== What to work on ==
Repeat verbatim, and only, the lines of the data below, beginning at the line that contains "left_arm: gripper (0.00" and stopping after the line that contains "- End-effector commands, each".

== Dataset section ==
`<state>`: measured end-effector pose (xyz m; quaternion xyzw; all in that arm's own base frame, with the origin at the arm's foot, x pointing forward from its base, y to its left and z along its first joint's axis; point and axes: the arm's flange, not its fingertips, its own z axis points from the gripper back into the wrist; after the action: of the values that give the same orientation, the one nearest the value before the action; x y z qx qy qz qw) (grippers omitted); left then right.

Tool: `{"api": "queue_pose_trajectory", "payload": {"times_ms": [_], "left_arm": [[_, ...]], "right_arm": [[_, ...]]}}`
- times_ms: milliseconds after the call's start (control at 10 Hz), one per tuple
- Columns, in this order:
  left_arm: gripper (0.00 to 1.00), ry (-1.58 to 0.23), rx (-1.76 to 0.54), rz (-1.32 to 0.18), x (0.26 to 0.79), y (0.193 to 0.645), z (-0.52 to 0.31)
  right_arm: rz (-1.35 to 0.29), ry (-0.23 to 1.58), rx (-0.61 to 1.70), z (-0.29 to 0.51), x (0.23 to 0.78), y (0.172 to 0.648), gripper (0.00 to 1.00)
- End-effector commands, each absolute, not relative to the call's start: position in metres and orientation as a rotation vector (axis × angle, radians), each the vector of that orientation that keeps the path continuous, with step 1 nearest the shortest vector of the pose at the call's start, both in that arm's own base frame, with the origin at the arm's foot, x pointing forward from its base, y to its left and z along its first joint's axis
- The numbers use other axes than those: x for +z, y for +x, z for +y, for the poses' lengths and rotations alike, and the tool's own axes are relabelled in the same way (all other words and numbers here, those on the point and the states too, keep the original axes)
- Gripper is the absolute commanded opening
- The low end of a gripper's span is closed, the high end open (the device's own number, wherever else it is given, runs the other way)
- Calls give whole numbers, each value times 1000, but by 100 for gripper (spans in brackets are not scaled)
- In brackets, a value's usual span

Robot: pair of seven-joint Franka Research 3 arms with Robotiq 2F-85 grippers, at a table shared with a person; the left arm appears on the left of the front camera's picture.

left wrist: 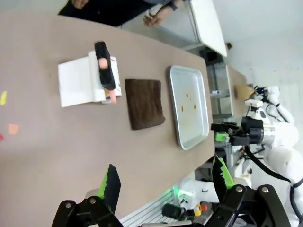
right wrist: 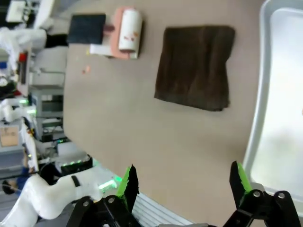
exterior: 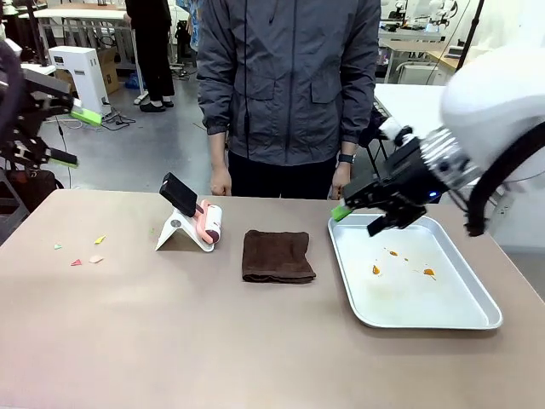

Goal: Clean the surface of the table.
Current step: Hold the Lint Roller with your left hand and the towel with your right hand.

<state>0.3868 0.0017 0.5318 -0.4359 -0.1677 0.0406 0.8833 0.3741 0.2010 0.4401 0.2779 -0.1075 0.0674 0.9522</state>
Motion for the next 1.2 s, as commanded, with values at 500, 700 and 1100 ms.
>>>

== Solution to the exercise ==
  left_arm: gripper (0.00 to 1.00), ry (-1.58 to 0.23), rx (-1.76 to 0.54), rz (-1.32 to 0.18), x (0.26 to 0.79), y (0.193 to 0.645), z (-0.52 to 0.31)
  right_arm: rz (-1.35 to 0.29), ry (-0.23 to 1.58), rx (-0.61 to 1.70), z (-0.29 to 0.51), x (0.23 to 0.78), y (0.172 to 0.648), gripper (0.00 to 1.00)
- End-effector commands, each absolute, not relative to the call's start: position in metres and orientation as a rotation vector (axis × angle, radians), each the vector of that orientation that keeps the path continuous, with step 1 nearest the shortest vector of the pose at the call's start, both in that arm's own base frame, with the origin at the arm's foot, x pointing forward from its base, y to its left and z along its first joint's axis

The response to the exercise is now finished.